----- GIVEN MATERIAL -----

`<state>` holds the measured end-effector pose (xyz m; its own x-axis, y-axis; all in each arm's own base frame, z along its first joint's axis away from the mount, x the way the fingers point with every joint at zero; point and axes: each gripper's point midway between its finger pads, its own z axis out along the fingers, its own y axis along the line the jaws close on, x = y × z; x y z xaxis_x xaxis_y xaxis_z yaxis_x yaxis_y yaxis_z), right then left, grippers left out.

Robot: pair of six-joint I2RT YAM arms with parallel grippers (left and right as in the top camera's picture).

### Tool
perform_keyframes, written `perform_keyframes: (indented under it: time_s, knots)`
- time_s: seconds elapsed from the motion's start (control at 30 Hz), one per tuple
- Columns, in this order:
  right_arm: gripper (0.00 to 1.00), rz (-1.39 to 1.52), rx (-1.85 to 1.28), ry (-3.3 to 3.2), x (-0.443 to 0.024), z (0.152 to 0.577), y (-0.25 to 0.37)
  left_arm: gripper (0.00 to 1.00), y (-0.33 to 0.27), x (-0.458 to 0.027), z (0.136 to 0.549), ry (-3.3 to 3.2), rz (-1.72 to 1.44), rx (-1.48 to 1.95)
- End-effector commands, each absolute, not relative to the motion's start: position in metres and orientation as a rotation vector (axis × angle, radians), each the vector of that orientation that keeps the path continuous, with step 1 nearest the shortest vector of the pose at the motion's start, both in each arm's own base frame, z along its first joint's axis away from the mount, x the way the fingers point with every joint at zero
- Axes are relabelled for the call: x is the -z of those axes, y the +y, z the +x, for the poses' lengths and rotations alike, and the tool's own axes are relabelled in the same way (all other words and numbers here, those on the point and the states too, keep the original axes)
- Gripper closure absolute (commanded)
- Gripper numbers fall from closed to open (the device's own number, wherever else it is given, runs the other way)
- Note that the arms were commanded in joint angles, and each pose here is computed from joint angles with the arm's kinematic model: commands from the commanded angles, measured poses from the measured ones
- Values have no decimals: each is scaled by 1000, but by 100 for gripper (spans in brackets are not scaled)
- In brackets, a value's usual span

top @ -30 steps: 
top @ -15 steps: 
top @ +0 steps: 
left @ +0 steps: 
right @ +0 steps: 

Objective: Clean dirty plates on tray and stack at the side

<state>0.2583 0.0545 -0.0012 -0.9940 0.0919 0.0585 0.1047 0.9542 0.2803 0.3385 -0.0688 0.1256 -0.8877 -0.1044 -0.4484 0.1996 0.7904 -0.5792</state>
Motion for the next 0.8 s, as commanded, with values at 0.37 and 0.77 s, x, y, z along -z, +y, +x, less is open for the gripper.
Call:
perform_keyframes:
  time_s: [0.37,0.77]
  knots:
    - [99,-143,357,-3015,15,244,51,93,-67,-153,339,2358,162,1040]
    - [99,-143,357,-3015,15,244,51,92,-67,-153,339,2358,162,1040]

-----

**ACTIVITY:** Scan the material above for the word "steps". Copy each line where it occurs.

**RESULT BELOW:**
top @ -30 steps: 
top @ -15 steps: 
top @ +0 steps: 
left @ +0 steps: 
right @ +0 steps: 

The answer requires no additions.